(Data extracted from a collection)

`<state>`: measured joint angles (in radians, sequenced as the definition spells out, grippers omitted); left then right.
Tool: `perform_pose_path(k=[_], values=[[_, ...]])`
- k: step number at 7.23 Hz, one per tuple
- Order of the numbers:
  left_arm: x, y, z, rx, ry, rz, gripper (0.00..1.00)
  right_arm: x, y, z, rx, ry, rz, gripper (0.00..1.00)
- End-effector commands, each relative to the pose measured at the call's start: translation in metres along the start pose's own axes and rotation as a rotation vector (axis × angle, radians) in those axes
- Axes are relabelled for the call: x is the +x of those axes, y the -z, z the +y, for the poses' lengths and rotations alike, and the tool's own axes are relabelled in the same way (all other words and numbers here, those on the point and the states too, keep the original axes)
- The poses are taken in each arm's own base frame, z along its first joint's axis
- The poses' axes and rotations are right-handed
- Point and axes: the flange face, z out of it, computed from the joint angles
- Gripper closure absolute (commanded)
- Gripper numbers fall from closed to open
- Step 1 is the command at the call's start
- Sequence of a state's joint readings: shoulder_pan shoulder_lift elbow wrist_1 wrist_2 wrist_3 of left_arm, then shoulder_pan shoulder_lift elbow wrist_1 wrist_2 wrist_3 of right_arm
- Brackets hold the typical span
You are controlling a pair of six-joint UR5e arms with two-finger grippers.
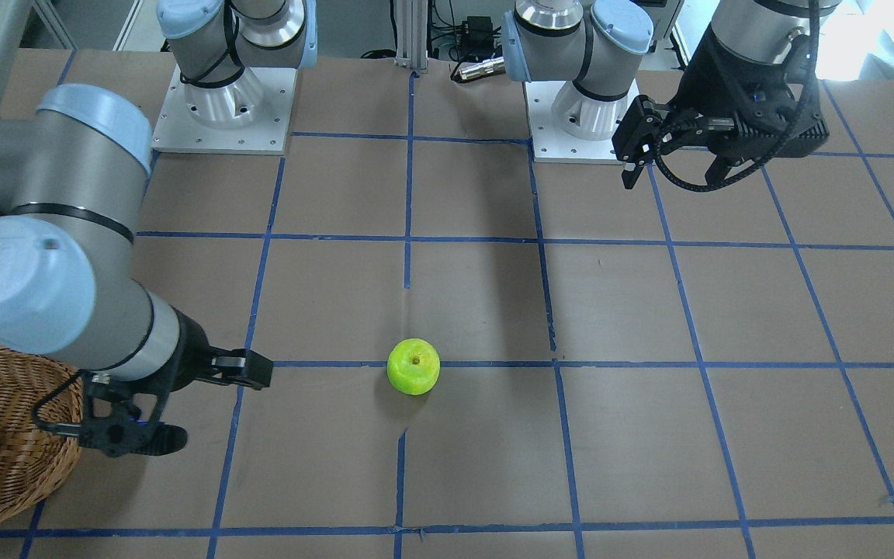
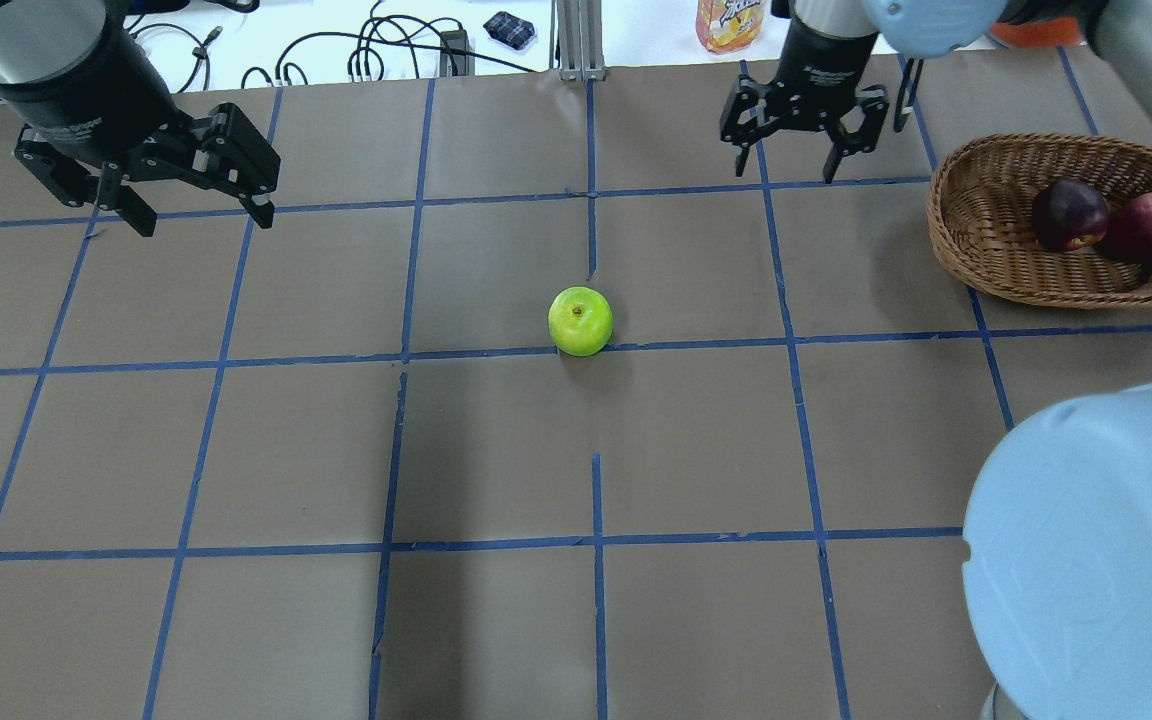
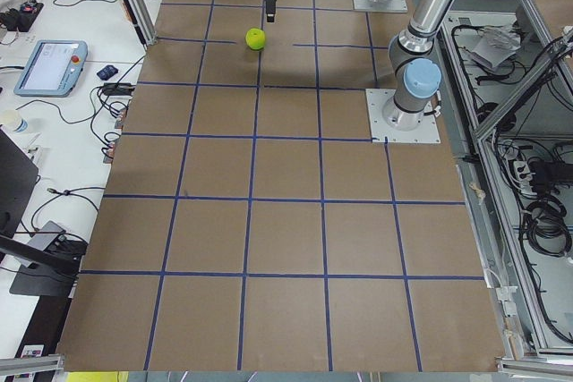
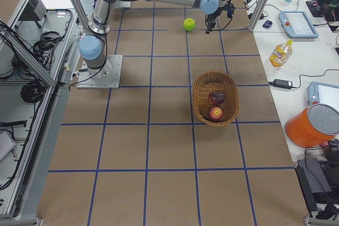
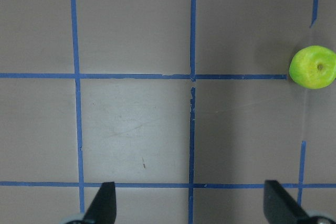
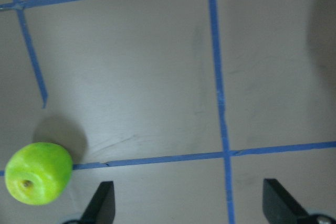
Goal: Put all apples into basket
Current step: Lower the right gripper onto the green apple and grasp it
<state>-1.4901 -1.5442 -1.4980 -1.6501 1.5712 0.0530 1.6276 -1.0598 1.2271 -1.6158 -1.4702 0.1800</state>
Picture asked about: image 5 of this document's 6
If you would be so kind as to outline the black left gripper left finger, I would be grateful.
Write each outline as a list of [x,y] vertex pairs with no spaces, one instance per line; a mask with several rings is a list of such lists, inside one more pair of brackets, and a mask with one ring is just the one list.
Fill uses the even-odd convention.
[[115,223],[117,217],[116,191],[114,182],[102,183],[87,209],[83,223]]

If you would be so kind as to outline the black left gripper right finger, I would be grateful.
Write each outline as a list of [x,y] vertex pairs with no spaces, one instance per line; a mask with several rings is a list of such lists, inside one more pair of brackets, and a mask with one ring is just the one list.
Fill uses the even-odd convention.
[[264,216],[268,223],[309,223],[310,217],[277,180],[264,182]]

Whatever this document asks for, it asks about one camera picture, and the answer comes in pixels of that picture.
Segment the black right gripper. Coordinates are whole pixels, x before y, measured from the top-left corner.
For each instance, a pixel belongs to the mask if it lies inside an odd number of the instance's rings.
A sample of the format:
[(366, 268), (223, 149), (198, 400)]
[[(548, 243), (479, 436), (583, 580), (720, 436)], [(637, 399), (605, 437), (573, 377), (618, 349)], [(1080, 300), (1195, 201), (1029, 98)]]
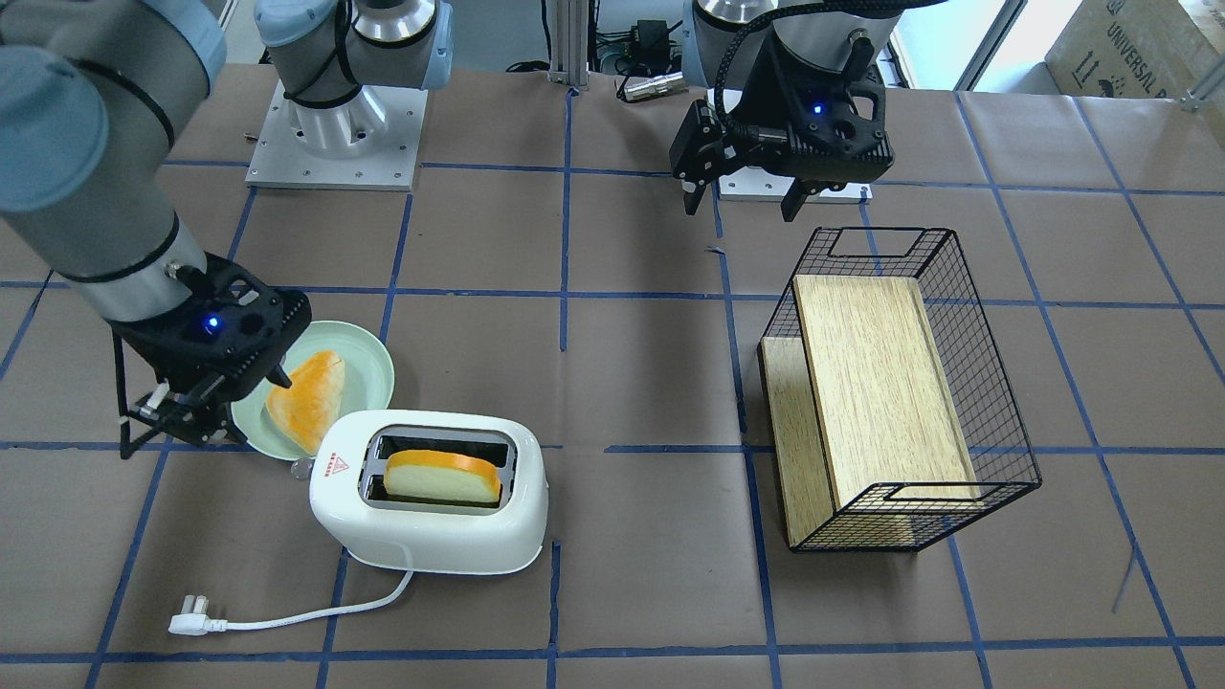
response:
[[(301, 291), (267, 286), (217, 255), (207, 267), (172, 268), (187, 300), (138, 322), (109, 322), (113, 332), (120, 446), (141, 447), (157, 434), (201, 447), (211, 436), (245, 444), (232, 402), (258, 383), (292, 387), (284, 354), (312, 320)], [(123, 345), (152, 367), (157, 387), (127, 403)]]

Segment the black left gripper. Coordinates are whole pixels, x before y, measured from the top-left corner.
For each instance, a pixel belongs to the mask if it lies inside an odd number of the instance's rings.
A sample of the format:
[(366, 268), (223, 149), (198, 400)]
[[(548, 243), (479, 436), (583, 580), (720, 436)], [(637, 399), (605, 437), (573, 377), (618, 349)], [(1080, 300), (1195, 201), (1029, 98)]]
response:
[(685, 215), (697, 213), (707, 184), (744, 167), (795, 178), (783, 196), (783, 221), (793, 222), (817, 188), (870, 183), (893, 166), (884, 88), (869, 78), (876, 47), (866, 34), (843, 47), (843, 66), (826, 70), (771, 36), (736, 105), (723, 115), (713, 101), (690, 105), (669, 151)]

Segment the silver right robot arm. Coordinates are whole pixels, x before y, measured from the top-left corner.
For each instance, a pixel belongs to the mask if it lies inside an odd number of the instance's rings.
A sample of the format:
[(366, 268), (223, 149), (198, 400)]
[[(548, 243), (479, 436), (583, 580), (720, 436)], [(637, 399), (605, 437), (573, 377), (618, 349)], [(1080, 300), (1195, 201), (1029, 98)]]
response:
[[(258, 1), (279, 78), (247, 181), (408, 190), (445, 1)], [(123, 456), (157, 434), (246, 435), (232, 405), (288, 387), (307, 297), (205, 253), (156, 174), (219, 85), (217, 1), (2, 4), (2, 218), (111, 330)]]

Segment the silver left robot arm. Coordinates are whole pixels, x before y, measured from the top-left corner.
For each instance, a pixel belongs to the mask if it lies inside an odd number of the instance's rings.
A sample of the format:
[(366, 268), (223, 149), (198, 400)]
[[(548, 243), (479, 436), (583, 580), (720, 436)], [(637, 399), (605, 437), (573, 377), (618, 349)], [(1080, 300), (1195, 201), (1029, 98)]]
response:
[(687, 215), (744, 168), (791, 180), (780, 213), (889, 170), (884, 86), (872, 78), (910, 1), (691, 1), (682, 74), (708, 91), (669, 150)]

■ **PROMPT**
The expected output is each entry given again word for word, with pictures dropped.

■ **ANSWER FOR THE TASK**
`<state>`: measured joint angles (in radians, sequenced as the definition spells out, grippers omitted); left then right.
Tool: `perform_pose_path(k=[_], values=[[_, ...]])`
- k: step number at 7.23 Hz, one per tuple
- Order of the numbers:
  left_arm: x, y, z, rx, ry, rz, gripper (0.00..1.00)
  right_arm: x, y, z, rx, ry, rz, gripper (0.00..1.00)
- End-effector commands, each relative to the pose measured at the call's start: translation in metres along the start pose's own axes and rotation as a rotation vector (axis × angle, radians) in those axes
- Axes are relabelled for the call: x is the +x of those axes, y the -z, z the +y, for the poses' lengths and rotations alike, and the tool's own axes are relabelled in the same way (all other words and numbers here, those on the point and the states too, keep the original axes)
- The poses are taken in each arm's own base frame, z along its first joint's axis
- The poses' axes and rotations are right-handed
- Point and axes: the flange face, z out of it, computed from the joint angles
- Gripper closure absolute (commanded)
- Gripper numbers fall from closed to open
- Step 1 is the command at the call's start
- Sequence of a state's joint readings: shoulder_pan shoulder_lift elbow wrist_1 wrist_2 wrist_3 of left_arm, then shoulder_pan shoulder_lift elbow wrist_1 wrist_2 wrist_3 of right_arm
- Brackets hold the typical span
You are controlling a pair of six-joint UR5e arms with two-finger grippers.
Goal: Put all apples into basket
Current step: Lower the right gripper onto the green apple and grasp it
<state>-1.4901 -1.5442 -1.4980 -1.6501 1.5712 0.0530 1.6276 -1.0598 1.2271 -1.6158 -1.4702 0.1800</state>
Picture asked about: image 5 of this document's 6
If you would be so kind as to outline the black left gripper left finger, I would be grateful.
Write each outline as a list of [x,y] vertex pairs with no spaces, one instance per line; a mask with several rings is a list of such lists, inside one more pair of brackets, and a mask with one ring is just the one list.
Fill uses the even-odd convention.
[[115,223],[117,217],[116,191],[114,182],[102,183],[87,209],[83,223]]

If you would be so kind as to outline the black left gripper right finger, I would be grateful.
Write each outline as a list of [x,y] vertex pairs with no spaces, one instance per line; a mask with several rings is a list of such lists, inside one more pair of brackets, and a mask with one ring is just the one list.
Fill uses the even-odd convention.
[[264,216],[268,223],[309,223],[310,217],[277,180],[264,182]]

Whatever this document asks for, it asks about one camera picture, and the answer comes in pixels of that picture.
Segment the black right gripper. Coordinates are whole pixels, x before y, measured from the top-left corner.
For each instance, a pixel belongs to the mask if it lies inside an odd number of the instance's rings.
A sample of the format:
[(366, 268), (223, 149), (198, 400)]
[[(548, 243), (479, 436), (583, 580), (720, 436)], [(637, 399), (605, 437), (573, 377), (618, 349)], [(1080, 300), (1195, 201), (1029, 98)]]
response:
[[(301, 291), (267, 286), (217, 255), (207, 267), (172, 268), (187, 300), (138, 322), (109, 322), (113, 332), (120, 446), (141, 447), (157, 434), (201, 447), (211, 436), (245, 444), (232, 402), (258, 383), (292, 387), (284, 354), (312, 320)], [(123, 345), (152, 367), (157, 387), (127, 403)]]

Segment the black left gripper. Coordinates are whole pixels, x before y, measured from the top-left corner.
For each instance, a pixel belongs to the mask if it lies inside an odd number of the instance's rings.
A sample of the format:
[(366, 268), (223, 149), (198, 400)]
[[(548, 243), (479, 436), (583, 580), (720, 436)], [(637, 399), (605, 437), (573, 377), (618, 349)], [(1080, 300), (1195, 201), (1029, 98)]]
response:
[(685, 215), (697, 213), (707, 184), (744, 167), (795, 178), (783, 196), (783, 221), (793, 222), (817, 188), (870, 183), (893, 166), (884, 88), (869, 78), (876, 47), (866, 34), (843, 47), (843, 66), (826, 70), (771, 36), (736, 105), (723, 115), (713, 101), (690, 105), (669, 151)]

Segment the silver right robot arm. Coordinates are whole pixels, x before y, measured from the top-left corner.
For each instance, a pixel belongs to the mask if it lies inside an odd number of the instance's rings.
A sample of the format:
[(366, 268), (223, 149), (198, 400)]
[[(548, 243), (479, 436), (583, 580), (720, 436)], [(637, 399), (605, 437), (573, 377), (618, 349)], [(1080, 300), (1195, 201), (1029, 98)]]
response:
[[(258, 1), (279, 78), (247, 181), (408, 190), (445, 1)], [(123, 456), (157, 434), (246, 435), (232, 405), (288, 387), (307, 297), (205, 253), (156, 174), (219, 85), (217, 1), (2, 4), (2, 218), (111, 330)]]

Segment the silver left robot arm. Coordinates are whole pixels, x before y, measured from the top-left corner.
For each instance, a pixel belongs to the mask if it lies inside an odd number of the instance's rings.
A sample of the format:
[(366, 268), (223, 149), (198, 400)]
[[(548, 243), (479, 436), (583, 580), (720, 436)], [(637, 399), (605, 437), (573, 377), (618, 349)], [(1080, 300), (1195, 201), (1029, 98)]]
response:
[(687, 215), (744, 168), (791, 180), (780, 213), (889, 170), (884, 86), (872, 78), (910, 1), (691, 1), (682, 74), (708, 91), (669, 150)]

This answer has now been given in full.